FIRST ONE @ ONE FIRST

Legislative Tangent Day

Posted in F1@1F Friends, Law School by Mike Sacks on March 24, 2011

Please pardon my turning my attention towards Congress this afternoon, but I must plug two items lest that evil cloud consume the Capitol:

  • The Atlantic’s politics page today published the piece, “How the Filibuster Wrecked the Roman Senate—and Could Wreck Ours,” written by Rob Goodman and Jimmy Soni.  I cut my blogging teeth alongside Rob and Jimmy back in 2006 at the now-defunct “18-24 Bracket” website, where they first introduced their brilliant policy minds to the Internet.  The two of them are now at work on a book about Cato the Younger, the indefatigable and incorruptible Stoic of the Roman Senate.  Here’s a teaser of their today’s column:

Whatever one thinks of the outcomes, removing decisions…from the legislature threatens accountability in general, and threatens the institution of the Senate in particular. In fact, the struggles of our Senate are an example of a broader rule: legislatures that make obstruction a way of life tend to get bypassed.

Some of the best evidence for this comes not from the recent past but from ancient history — history that was familiar to our classically-educated Founders. The Senate of the ancient Roman Republic was the first legislature to use the filibuster, the first to abuse it, and the first to suffer the consequences.

One Roman senator, in particular, had a special fondness for the host of obstructionist tools scattered across Rome’s constitution: Cato the Younger, Rome’s fiercest traditionalist and the leading voice of the optimates, the Republic’s conservative elite.

Article I of the U.S. Constitution establishes Congress as the federal government’s “first branch” and the primary author of federal law. Congress is, appropriately, also the branch most accountable to the people. Of the three branches, however, Congress is by far the least influential on the legal community’s constitutional perspective.

One major reason is that Congress is the least accessible to new lawyers in their formative first years: Congress lacks a program similar to the judiciary’s clerkship program, or the Honors programs at executive branch agencies.

The legal community is also missing out on the opportunity to have its rising stars learn about legislation–the bread and butter of federal legal practice–from the inside. In contrast, the consistent flow of lawyers through apprenticeship programs in the courts and executive branch agencies has given the legal community a deep and constantly renewed grounding in judicial and administrative lawmaking.

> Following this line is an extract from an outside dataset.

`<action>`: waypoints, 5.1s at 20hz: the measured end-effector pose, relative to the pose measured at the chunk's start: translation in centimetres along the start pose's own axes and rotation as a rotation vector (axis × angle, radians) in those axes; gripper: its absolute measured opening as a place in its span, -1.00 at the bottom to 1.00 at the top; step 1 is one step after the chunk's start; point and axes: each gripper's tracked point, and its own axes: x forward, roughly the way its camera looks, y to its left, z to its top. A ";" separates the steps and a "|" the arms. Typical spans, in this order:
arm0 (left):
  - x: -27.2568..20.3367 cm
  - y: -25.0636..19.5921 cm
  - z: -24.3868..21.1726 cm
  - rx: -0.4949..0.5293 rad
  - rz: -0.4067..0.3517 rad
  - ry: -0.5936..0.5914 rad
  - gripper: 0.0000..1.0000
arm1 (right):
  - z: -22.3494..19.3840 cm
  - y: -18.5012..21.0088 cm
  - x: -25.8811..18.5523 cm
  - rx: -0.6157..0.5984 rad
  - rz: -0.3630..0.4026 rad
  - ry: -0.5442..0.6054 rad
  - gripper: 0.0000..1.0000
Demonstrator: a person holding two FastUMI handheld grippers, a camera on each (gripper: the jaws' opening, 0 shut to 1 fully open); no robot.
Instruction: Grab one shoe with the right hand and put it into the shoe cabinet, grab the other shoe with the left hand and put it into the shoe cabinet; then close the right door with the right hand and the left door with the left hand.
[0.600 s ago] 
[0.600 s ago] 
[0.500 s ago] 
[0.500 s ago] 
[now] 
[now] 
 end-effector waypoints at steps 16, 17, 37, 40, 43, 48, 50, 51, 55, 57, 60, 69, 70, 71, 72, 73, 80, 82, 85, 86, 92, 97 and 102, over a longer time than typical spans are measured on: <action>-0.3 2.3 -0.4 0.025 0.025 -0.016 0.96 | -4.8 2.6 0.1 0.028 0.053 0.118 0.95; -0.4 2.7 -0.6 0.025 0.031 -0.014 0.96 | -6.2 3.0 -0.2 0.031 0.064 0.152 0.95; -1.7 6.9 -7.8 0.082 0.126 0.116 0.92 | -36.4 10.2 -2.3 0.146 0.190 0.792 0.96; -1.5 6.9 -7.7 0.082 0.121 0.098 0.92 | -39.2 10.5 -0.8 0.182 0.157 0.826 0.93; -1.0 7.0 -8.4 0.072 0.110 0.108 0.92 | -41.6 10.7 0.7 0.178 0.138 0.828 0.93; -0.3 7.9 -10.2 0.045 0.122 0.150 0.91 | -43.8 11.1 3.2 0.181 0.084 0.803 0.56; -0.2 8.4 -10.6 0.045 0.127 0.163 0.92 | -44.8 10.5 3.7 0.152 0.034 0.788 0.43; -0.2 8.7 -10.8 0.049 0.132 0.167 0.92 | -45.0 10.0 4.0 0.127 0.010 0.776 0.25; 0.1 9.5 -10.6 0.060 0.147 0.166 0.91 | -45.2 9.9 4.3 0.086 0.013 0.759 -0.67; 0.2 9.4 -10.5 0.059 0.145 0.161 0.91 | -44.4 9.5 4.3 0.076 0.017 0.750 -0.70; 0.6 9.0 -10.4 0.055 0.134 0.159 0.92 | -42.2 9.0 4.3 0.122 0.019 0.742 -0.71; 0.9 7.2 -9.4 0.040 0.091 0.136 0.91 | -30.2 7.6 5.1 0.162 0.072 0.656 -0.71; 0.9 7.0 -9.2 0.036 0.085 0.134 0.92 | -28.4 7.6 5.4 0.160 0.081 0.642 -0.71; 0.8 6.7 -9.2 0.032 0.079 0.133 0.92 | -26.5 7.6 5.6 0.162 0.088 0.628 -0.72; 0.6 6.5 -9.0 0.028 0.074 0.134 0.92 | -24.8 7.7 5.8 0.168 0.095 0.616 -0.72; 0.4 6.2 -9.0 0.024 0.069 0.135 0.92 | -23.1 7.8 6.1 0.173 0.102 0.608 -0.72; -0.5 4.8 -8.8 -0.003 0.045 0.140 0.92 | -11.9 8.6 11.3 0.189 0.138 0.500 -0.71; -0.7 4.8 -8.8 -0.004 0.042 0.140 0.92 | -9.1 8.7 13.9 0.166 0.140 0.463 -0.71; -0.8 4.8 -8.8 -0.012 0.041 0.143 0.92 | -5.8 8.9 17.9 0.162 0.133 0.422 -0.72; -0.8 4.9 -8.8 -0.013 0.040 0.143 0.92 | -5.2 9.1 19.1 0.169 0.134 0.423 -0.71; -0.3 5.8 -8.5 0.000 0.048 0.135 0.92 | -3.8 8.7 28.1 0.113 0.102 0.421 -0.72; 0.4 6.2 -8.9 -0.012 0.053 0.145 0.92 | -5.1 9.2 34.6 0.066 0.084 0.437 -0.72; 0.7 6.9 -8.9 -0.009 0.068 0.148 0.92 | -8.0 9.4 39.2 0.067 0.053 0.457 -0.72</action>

Congress is missing out, too. Basic legal legislative work–statutory research, drafting, and analysis–often gets short shrift in busy Capitol Hill offices, reflected in shortcomings in Congress’s legal product. Congress would benefit from the fresh perspective, energy, and legal training of these temporary hires in their first years after law school, focused on the legislative branch’s legal work.

Legislation has been moving in Congress in recent years to establish a legislative law clerk program. This website provides a focal point for these efforts, and explains how you can help make this program a reality.

Conservative Convergence = Liberal Freak-Out?

Posted in Anticipation, Clairvoyance by Mike Sacks on January 19, 2010

Tom Goldstein at SCOTUSBlog predicts that Citizens United will come down either tomorrow or Monday morning:

As we have previously noted, the Court will issue opinions tomorrow.  The next opinion day is Monday, January 25.  After that, the Court is not scheduled to issue opinions until Tuesday, February 23.  The month-long gap results from the break between the Court’s January and February sittings.

The Court could add an additional opinion date.  That would have been extremely unlikely under Chief Justice Rehnquist.  But in a variety of small ways, the Roberts Court has taken a more pragmatic approach that deviates from certain traditions.

Nonetheless, the Court is an institution that does rest on tradition, and it will have a strong institutional preference for sticking to its usual calendar.  The Court is also well aware of the public interest in having the campaign finance case decided, as illustrated by the fact that it held oral argument in late summer, outside the usual argument calendar.

If Goldstein is right, and if the Court holds to its expected 5-4 conservative victory despite doubts created by the decision’s delay, expect a left-wing freak-out.

First, a Republican takes Ted Kennedy’s Senate seat tonight, destroying the Democrats’ filibuster-proof majority and perhaps with it Kennedy’s dream of health care reform.

Next, should the Court strike down McCain-Feingold‘s restrictions on corporate campaign expenditures, expect liberal commentators to reveal doomsday visions of insurance companies emptying their coffers in the 2010 campaign on a multimedia effort to smear all incumbents supportive of health care reform as fascists, socialists, and communists.

That’s a vicious one-two punch from our Legislative and Judicial branches.  But should that combination come to pass, expect the Executive Branch to stay cool, adjust to the circumstances, and move ahead.   There will be neither war nor implosion.